The Qatar International Rally (known previously as Qatar Rally, also known as International Rally of Qatar) is an international rallying event held near the Qatari capital Doha. The rally, a gravel and sand event, dates back into the 1970s and has long been one of the cornerstone events of the Middle East Rally Championship and is one of two events (along with Dubai International Rally) to have been held in every year of the MERC.
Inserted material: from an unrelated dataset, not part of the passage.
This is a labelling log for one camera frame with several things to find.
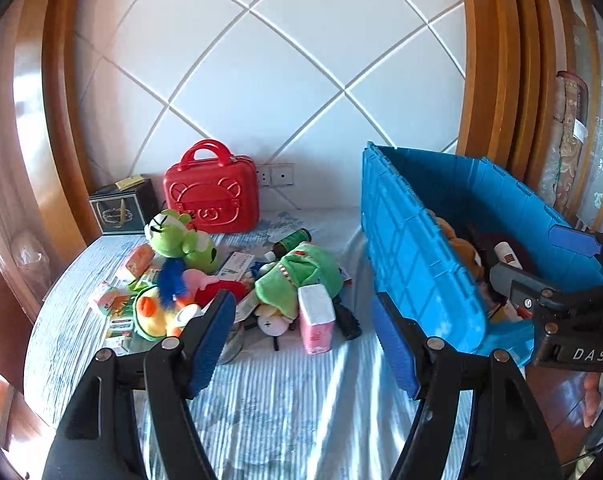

The rally has had a group of multiple winners with local Nasser Al-Attiyah taking thirteen victories in a fourteen-year period. Emirati driver Mohammed Ben Sulayem has claimed nine victories and Qatari Saeed Al-Hajri has had five wins.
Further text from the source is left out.